### What you are asked to do:
All lines with the word "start" are to be found and copied from the listing.
====== Available data ======
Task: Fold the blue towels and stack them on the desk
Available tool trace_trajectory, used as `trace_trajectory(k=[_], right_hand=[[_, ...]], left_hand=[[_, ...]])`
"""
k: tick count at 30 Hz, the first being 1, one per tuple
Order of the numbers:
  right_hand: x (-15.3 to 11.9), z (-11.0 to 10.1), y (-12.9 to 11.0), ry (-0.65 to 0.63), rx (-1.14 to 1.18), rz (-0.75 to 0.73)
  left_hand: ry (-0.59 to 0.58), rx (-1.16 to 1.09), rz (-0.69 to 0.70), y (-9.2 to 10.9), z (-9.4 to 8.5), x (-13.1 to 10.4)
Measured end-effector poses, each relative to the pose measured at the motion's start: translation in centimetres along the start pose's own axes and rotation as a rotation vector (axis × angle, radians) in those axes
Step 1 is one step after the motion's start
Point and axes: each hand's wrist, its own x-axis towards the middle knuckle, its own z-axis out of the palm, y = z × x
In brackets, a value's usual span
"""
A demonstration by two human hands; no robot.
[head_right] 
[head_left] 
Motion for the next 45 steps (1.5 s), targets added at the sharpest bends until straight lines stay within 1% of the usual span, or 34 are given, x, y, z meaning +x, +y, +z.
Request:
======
### Response:
Measured end-effector poses, each relative to the pose measured at the motion's start: translation in centimetres along the start pose's own axes and rotation as a rotation vector (axis × angle, radians) in those axes
Step 1 is one step after the motion's start

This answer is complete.